From the entries below, return exactly the lines beginning at the one that contains "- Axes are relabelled" and ending at the one that contains "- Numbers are", both of them included, and only those lines.

┄┄┄┄┄┄┄┄┄┄┄┄┄┄┄┄┄┄┄┄

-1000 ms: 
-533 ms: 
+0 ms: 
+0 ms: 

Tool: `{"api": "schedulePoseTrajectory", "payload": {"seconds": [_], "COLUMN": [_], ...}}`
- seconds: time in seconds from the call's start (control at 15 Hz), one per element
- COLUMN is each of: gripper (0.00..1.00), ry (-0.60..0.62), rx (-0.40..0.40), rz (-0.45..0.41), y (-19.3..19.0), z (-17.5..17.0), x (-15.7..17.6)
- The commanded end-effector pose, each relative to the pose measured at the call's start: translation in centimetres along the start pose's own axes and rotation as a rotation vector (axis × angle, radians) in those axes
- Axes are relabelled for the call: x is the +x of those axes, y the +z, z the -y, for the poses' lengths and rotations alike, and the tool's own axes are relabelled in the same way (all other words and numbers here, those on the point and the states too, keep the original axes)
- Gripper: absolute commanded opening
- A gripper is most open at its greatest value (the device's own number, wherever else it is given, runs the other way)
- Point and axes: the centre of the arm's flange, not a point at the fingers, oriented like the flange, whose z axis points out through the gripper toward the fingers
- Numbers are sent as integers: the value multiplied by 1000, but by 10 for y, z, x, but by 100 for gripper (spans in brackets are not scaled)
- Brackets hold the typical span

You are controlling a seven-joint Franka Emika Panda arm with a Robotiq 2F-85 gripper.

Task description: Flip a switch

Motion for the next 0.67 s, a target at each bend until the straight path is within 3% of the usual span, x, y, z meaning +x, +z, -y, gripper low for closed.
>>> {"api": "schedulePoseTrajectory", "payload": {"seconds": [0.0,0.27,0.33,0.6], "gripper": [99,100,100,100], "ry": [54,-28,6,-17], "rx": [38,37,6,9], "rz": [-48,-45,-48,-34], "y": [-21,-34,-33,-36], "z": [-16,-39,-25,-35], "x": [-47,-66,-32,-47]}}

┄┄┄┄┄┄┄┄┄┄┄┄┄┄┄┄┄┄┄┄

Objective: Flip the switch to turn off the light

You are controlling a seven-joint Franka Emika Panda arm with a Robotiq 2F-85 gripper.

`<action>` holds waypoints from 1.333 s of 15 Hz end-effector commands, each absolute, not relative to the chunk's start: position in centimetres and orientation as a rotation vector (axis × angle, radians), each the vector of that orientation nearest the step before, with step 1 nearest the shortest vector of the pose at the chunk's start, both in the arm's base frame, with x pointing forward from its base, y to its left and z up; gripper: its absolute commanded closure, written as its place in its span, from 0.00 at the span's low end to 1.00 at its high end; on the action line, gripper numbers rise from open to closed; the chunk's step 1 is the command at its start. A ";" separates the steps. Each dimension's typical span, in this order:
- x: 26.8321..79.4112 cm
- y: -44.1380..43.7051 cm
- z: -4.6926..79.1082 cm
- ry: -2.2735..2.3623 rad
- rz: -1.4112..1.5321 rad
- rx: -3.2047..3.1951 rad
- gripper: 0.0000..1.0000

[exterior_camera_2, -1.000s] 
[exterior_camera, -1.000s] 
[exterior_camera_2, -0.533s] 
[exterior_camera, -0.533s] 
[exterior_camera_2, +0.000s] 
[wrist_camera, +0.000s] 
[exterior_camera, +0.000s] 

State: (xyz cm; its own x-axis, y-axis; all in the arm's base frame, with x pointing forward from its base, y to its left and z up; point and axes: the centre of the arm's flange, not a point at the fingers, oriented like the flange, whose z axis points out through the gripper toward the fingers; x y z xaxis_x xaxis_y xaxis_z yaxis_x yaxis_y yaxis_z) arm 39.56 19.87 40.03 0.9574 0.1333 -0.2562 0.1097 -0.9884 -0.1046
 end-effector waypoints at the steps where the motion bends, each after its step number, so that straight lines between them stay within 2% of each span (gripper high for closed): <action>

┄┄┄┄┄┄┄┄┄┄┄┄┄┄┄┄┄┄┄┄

* _Output for this exercise_:
- Axes are relabelled for the call: x is the +x of those axes, y the +z, z the -y, for the poses' lengths and rotations alike, and the tool's own axes are relabelled in the same way (all other words and numbers here, those on the point and the states too, keep the original axes)
- Gripper: absolute commanded opening
- A gripper is most open at its greatest value (the device's own number, wherever else it is given, runs the other way)
- Point and axes: the centre of the arm's flange, not a point at the fingers, oriented like the flange, whose z axis points out through the gripper toward the fingers
- Numbers are sent as integers: the value multiplied by 1000, but by 10 for y, z, x, but by 100 for gripper (spans in brackets are not scaled)

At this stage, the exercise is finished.